Le mythe du saignement
Dans certaines cultures, il est important que la fille soit vierge lorsqu’elle se marie. Cela doit se prouver à travers un saignement durant le premier rapport sexuel. Cette donne ne manque pas de produire de gros problèmes pour les filles assujetties à ce diktat, surtout celles qui ne saignent pas.
« Les raisons qui conduisent certaines femmes à ne pas saigner sont qu’elles sont nerveuses et tendues. Une autre alternative étant qu’elles aient une malformation», informe Nafissatou Diagne, sage-femme. En effet, certaines femmes ne saignent absolument pas lors de leur premier rapport sexuel et la majorité de celles qui saignent produisent seulement un écoulement, qui n’est pas de la couleur attendue (littéralement déteint).
Cela aboutit tout simplement à faire courir nombre de jeunes filles à vouloir se refaire l’hymen.
Un bon nombre de gens croient à l’existence de l’hymen comme preuve de la virginité de la fille (qu’elle n’a pas eu de rapports sexuels). Ils croient également qu’il se déchire lorsque la fille a des rapports sexuels la première fois. Il est, dès lors, également appelé « membrane de chasteté ». Ce nom a été proposé à une époque où l’on croyait qu’il se déchirait durant le premier rapport sexuel, une preuve que la femme en question est vierge.
« L’hymen n’est pas, en réalité, une membrane, mais une série de plis des muqueuses. La médecine a montré, à plusieurs reprises, que l’examen de la membrane de chasteté ainsi que l’ouverture du vagin ne permettent pas d’établir forcement si la fille est réellement chaste », relève la sage-femme.
L’histoire de Penda laisse pantois. En effet, elle sort totalement de l’ordinaire. Un récit autant dramatique qu’imprévisible. C’est le parcours d’une jeune fille devenue aujourd’hui mère de famille. Une fille qui, toute sa vie durant, avait décidé de s’abstenir des rapports sexuels et d’esquiver les nombreuses tentations de jeunesse, afin de se consacrer exclusivement à son mari. Qui fut-il ? Peu importe.

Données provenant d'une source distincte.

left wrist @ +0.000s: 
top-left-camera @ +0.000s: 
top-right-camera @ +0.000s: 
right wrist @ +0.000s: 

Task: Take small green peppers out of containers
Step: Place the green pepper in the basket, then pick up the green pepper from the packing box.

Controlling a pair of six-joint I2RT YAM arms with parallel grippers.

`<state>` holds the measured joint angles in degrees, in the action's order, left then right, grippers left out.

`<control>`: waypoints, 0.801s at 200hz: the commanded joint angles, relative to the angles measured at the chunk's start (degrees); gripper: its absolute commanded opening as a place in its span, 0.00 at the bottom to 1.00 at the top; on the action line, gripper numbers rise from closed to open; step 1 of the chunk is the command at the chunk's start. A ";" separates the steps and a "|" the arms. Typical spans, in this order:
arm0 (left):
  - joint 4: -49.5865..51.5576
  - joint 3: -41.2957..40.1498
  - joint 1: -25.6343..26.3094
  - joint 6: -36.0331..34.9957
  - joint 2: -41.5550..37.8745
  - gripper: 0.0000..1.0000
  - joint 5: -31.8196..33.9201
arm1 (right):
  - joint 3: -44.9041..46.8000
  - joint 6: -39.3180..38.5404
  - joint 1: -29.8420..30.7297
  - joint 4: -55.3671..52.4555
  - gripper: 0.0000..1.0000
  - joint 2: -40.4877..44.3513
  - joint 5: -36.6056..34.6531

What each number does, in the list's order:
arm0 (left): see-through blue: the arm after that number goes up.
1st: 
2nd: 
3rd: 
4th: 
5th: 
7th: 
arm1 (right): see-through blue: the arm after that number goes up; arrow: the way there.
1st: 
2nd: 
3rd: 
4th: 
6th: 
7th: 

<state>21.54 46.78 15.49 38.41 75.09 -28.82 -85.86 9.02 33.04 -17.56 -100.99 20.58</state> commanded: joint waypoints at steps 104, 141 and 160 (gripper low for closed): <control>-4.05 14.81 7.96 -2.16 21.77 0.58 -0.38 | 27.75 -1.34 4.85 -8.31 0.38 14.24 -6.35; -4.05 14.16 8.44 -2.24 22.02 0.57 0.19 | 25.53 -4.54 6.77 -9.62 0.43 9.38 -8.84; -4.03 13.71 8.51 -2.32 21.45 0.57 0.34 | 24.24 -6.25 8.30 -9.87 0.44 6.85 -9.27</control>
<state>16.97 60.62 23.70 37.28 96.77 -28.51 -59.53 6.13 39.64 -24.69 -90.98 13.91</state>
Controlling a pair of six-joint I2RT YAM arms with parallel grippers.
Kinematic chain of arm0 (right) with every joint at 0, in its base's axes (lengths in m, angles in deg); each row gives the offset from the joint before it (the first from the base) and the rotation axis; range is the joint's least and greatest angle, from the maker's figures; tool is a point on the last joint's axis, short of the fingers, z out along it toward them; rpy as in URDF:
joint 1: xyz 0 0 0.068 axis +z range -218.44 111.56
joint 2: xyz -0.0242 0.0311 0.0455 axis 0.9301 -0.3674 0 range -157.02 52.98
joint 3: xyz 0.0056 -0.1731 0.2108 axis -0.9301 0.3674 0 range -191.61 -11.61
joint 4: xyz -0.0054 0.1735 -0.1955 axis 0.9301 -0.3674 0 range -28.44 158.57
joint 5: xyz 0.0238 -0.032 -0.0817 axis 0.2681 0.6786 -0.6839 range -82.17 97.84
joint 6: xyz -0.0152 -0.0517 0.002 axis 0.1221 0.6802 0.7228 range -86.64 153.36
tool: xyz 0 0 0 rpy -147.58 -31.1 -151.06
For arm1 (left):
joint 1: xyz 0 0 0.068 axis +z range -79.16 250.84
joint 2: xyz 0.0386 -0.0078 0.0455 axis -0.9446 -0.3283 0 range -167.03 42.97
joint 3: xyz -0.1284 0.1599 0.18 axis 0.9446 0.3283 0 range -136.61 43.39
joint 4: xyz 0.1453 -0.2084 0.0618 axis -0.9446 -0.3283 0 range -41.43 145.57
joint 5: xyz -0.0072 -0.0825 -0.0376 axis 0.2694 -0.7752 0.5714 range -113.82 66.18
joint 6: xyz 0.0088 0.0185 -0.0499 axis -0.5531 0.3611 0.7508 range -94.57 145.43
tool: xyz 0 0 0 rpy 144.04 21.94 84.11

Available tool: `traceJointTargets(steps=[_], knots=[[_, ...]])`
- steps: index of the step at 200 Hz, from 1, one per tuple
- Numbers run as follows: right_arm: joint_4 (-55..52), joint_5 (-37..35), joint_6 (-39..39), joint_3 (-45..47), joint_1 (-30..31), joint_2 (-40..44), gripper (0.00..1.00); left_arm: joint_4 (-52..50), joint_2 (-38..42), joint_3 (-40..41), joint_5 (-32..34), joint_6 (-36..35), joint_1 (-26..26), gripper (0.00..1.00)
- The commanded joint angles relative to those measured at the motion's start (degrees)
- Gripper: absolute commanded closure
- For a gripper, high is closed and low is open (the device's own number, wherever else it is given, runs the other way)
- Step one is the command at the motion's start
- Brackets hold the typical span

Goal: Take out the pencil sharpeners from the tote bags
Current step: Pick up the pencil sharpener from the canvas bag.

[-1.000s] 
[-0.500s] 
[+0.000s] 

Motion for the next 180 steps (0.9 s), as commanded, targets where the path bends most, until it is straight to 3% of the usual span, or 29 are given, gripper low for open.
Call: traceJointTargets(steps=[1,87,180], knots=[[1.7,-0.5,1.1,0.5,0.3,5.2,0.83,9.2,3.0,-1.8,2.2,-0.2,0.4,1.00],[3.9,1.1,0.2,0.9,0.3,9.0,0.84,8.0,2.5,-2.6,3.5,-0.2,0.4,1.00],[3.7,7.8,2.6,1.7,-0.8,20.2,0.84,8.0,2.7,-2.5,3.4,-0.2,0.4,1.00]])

L’essentiel est qu’une fois les noces convolées, le mari sorte satisfait de son épouse, car elle a su l’attendre. S’abstenir, c’est ce qu’assure avoir fait Penda. Dans un timbre mou, l’émotion déteint encore dans cette voix qui peine à raconter correctement son aventure, doublée de surprise. « J’ai reçu une éducation rigoureuse de ma grand-mère.
Conservatrice à la démesure, elle nous a tout le temps rappelé la stricte nécessité de garder notre virginité. Il y va de l’honneur de la famille, aimait-elle à nous rappeler », c’est ainsi que Penda narre son histoire. Penda, en fille exemplaire, a dès lors voulu garder sa virginité. Elle a toute sa vie durant refusé toutes les avances, voulant l’orienter dans une voie où le sexe est permis.
« A bien des égards, j’ai rompu des relations, parce que mon petit ami voulait passer à l’acte. Il n’en était pas question chez nous, l’hymen est plus que sacré », souligne-t-elle.
Seulement, après avoir convolé en juste noce, au soir fatidique, sa surprise a été plus que grande lorsqu’elle n’a pas saigné. Un fait qui ne pouvait aucunement se justifier à ses yeux. D’autant que la fille avait pris la précaution de s’abstenir. Après diagnostic, un médecin se serait rendu compte d’une anomalie naturelle qui serait à l’origine de ce « non-saignement ».
La traversée de cette épreuve n’a pas été facile, mais Penda dit « être tombée sur un homme compréhensible, qui ne doute aucunement de sa bonne foi », souligne-t-elle.